Updated Jun 23, 2026

The WSGI Server & Middleware

In Phase 2 you wrote a WSGI app — a plain callable that takes (environ, start_response) and returns bytes — and you ran it with wsgiref.simple_server to see it answer a real HTTP request. That was the app half of the contract working. This phase is about the other half: the server that actually calls your app in production, and a single trick — wrapping one WSGI app in another — that turns out to be the root of every "middleware" you've ever met.

Two ideas, one mental model each. Let's build them.

The dev server isn't enough

Here's the thing nobody warns you about until it bites: ⚠️ the server you ran in Phase 2 — wsgiref.simple_server — is a toy. So is flask run. So is Django's runserver. They exist to let you develop on your laptop with one command and zero config. They are not built to face the internet.

What's wrong with them? They're typically single-threaded — one request at a time, so a second visitor waits behind the first. They have no process management, no graceful restarts, no protection against slow clients, and the Python docs and framework docs say so out loud. Flask literally prints a warning: "This is a development server. Do not use it in a production deployment."

The mental model: 📝 a dev server is a demo car with no seatbelts — fine for the parking lot, lethal on the highway. It runs your WSGI app, but it can't run it for real users at real volume. For that you need a production WSGI server.

Production WSGI servers

📝 A production WSGI server is a program whose entire job is to accept HTTP connections, build the environ dict for each request, call your app callable, and ship the bytes back out. It's the same job wsgiref did in Phase 2 — just hardened, concurrent, and built to stay up for months.

The popular ones in Python:

  • gunicorn ("Green Unicorn") — the default choice, simple and battle-tested.
  • uWSGI — older, extremely configurable, more knobs than most people need.
  • waitress — pure-Python, works on Windows, nice when you can't compile C extensions.

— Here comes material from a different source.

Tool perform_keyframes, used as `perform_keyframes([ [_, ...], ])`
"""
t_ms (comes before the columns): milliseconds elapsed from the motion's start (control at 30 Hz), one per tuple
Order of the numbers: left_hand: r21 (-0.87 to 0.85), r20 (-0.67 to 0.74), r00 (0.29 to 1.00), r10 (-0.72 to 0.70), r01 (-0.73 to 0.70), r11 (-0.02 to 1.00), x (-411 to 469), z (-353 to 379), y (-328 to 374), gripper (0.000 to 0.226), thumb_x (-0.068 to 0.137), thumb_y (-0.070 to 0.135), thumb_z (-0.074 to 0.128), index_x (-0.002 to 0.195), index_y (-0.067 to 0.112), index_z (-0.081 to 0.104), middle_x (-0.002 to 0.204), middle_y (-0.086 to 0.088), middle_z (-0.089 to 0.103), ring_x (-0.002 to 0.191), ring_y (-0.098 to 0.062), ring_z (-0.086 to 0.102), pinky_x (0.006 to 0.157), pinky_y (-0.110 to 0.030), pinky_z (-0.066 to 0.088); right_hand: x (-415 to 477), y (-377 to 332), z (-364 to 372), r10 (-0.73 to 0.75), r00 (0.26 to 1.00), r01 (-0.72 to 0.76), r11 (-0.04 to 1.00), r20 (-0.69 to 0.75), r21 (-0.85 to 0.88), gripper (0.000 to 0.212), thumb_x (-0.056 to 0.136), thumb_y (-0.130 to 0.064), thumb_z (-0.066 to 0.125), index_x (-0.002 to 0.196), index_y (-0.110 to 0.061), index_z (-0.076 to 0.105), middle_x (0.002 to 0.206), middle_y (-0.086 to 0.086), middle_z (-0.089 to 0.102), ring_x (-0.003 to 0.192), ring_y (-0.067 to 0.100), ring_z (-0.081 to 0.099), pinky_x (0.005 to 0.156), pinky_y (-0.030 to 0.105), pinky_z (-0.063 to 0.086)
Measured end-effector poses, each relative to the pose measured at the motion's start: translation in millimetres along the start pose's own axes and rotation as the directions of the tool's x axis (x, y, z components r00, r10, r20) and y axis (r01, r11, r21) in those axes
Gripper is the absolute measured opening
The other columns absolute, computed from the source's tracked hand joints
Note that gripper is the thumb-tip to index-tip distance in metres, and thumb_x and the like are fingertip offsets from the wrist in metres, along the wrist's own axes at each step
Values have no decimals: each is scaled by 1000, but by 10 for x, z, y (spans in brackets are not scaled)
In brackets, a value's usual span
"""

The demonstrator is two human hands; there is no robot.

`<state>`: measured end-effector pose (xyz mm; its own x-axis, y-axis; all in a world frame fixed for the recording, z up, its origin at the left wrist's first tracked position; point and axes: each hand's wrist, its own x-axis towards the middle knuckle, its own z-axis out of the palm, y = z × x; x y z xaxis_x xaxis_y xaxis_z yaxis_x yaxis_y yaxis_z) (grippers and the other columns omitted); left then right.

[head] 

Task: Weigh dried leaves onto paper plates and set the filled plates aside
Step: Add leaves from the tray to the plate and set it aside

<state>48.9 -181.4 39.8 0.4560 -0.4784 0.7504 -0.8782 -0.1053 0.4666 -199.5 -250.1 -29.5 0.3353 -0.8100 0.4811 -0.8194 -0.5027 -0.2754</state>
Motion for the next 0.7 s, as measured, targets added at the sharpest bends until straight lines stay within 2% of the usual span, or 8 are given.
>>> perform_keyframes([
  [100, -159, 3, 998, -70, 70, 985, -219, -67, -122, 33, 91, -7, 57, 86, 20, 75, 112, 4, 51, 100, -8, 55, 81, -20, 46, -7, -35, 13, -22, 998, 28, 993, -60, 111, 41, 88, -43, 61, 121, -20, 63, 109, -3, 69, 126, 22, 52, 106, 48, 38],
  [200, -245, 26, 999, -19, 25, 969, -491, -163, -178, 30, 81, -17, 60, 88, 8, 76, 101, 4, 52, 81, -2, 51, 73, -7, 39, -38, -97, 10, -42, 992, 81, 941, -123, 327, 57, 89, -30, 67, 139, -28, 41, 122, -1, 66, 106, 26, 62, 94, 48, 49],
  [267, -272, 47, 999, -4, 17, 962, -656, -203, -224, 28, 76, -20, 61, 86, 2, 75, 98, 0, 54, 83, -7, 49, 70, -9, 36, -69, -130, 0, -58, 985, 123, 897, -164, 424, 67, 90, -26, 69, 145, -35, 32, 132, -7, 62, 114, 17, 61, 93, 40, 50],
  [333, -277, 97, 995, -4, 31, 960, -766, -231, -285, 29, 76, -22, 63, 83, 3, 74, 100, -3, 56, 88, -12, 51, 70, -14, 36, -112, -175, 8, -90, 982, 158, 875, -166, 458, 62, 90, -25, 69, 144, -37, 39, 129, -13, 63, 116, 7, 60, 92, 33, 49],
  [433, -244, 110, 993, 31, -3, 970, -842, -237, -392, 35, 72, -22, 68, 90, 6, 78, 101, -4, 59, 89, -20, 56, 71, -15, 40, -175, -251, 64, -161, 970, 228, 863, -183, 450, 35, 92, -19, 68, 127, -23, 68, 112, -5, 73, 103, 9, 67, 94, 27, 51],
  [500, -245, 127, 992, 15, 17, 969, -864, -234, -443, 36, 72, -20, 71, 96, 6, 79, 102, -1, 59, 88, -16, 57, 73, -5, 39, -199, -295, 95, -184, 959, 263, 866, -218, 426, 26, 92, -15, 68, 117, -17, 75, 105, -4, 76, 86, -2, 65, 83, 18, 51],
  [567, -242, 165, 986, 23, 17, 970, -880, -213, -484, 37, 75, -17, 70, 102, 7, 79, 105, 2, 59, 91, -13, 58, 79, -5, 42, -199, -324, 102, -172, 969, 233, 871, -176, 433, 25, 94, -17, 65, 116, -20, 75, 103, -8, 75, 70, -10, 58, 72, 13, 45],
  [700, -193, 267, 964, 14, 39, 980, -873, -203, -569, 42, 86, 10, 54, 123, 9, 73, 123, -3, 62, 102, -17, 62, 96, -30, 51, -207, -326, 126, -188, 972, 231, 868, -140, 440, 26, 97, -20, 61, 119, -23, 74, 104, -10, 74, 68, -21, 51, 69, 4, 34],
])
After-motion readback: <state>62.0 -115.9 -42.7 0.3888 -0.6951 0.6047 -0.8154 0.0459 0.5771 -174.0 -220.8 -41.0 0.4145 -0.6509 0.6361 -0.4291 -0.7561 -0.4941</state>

They all speak the same WSGI contract, so they're interchangeable from your app's point of view. To run your Phase 2 app — say it lives in myapp.py and the callable is named app — you point gunicorn at it:

gunicorn myapp:app
[2026-06-23 10:14:02 +0000] [4821] [INFO] Starting gunicorn 22.0.0
[2026-06-23 10:14:02 +0000] [4821] [INFO] Listening at: http://127.0.0.1:8000 (4821)
[2026-06-23 10:14:02 +0000] [4821] [INFO] Using worker: sync
[2026-06-23 10:14:02 +0000] [4824] [INFO] Booting worker with pid: 4824
[2026-06-23 10:14:02 +0000] [4825] [INFO] Booting worker with pid: 4825
[2026-06-23 10:14:02 +0000] [4826] [INFO] Booting worker with pid: 4826

What just happened: The argument myapp:app is module:callable — gunicorn imports the myapp module and grabs the app object out of it, exactly the callable you wrote by hand. That's the whole handshake. gunicorn now owns the socket on port 8000; when a request arrives, it builds environ, calls app(environ, start_response), and writes the returned bytes back to the client. Notice it booted three workers (pids 4824–4826) — hold that thought, it's the next section. 💡 This is the answer to a question you've probably had: why does every Python deploy guide say "run it with gunicorn"? Because gunicorn is the WSGI server — the thing that calls your app. Your framework provides the app; gunicorn provides the runtime.

Workers & concurrency

Look again at those three "Booting worker" lines. 📝 A worker is a separate OS process that runs a full copy of your app and handles requests on its own. gunicorn itself is a master process that doesn't touch requests — it just spawns workers, watches them, and restarts any that die. The workers do the actual serving.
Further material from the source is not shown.